La Guinée, le Libéria et le Sierra Leone comptent "60 foyers actifs" de fièvre hémorragique en grande partie due au virus Ebola, a indiqué lundi l'ONG Médecins sans frontières (MSF). L'épidémie, aujourd'hui "hors de contrôle", menace de se propager à d'autres zones.

Cette épidémie "est d'une ampleur sans précédent de par sa répartition géographique, de par le nombre de cas et le nombre de victimes", a affirmé MSF dans un communiqué reçu par l'AFP à Dakar. "Soixante foyers actifs ont été identifiés dans ces trois pays", a ajouté l'organisation, sans préciser de répartition géographique.

Selon des bilans pour les trois pays communiqués lundi par l'Organisation mondiale de la Santé (OMS), la Guinée, le Sierra Leone et le Libéria ont enregistré depuis le début de l'année 567 cas de fièvre hémorragique, dont 385 ont été confirmés par des analyses comme étant dus au virus Ebola.
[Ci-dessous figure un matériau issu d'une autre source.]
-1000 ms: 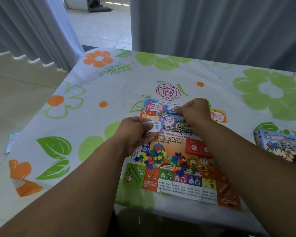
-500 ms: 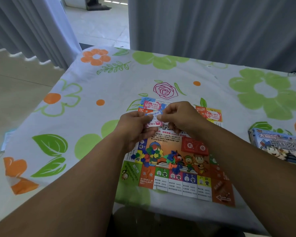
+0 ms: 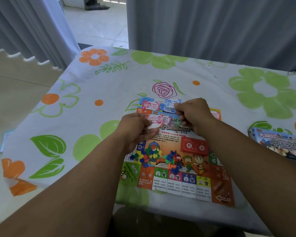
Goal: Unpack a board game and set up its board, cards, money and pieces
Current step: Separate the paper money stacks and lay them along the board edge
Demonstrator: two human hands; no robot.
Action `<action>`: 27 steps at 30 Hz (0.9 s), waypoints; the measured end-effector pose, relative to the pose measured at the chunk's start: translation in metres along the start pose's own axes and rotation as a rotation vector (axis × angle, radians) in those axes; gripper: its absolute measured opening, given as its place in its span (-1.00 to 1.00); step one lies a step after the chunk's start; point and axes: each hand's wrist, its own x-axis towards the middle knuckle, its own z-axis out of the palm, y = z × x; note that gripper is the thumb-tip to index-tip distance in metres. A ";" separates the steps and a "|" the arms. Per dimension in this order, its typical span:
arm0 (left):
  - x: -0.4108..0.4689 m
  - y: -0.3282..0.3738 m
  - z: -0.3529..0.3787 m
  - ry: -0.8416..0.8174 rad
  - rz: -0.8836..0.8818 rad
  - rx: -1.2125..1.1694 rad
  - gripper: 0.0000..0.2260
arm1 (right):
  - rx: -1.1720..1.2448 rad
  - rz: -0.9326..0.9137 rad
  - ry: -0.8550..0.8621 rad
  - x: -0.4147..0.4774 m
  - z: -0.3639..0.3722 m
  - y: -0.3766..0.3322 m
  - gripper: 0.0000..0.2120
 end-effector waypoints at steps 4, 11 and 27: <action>0.001 0.001 -0.001 0.003 -0.010 0.027 -0.89 | -0.052 0.043 0.006 0.004 0.003 0.005 -0.76; 0.003 0.000 -0.003 0.001 0.001 0.034 -0.92 | -0.153 0.018 0.089 0.012 0.011 0.007 -0.62; -0.005 0.001 -0.003 0.008 0.021 0.048 -0.92 | -0.046 -0.089 -0.197 -0.009 0.021 -0.004 -0.90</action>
On y dénombre 350 morts sur les 567 cas recensés, soit un taux de décès de près de 62%.

Funérailles en cause

Les humanitaires et autorités sanitaires ont expliqué faire face à un nouveau pic depuis fin mai, après avoir constaté une baisse des nouveaux cas entre avril et mai.

Selon MSF, "la recrudescence de cas d'Ebola en Afrique de l'Ouest est due à la mobilité de la population qui assiste à des funérailles où les mesures de contrôle de l'infection ne sont pas appliquées".

Le virus Ebola est hautement contagieux et mortel dans 25 à 90% des cas, selon l'OMS. Il se transmet à l'homme à partir d'animaux sauvages et se propage ensuite d'homme à homme. Il n'y a pas de vaccin ni de traitement spécifique contre la fièvre Ebola.

Humanitaires débordés

"La multiplication des zones touchées rend difficile la prise en charge des patients et le contrôle de l'épidémie", a affirmé MSF, qui compte "actuellement près de 300 travailleurs expatriés et nationaux" dans ces trois pays. L'ONG a pris en charge dans ses centres de traitement depuis mars "près de 470 patients, dont 215 cas confirmés" d'Ebola selon son communiqué.

Elle ne peut plus envoyer des équipes sur les nouveaux foyers "qui nécessitent pourtant une prise en charge urgente", a dit l'ONG.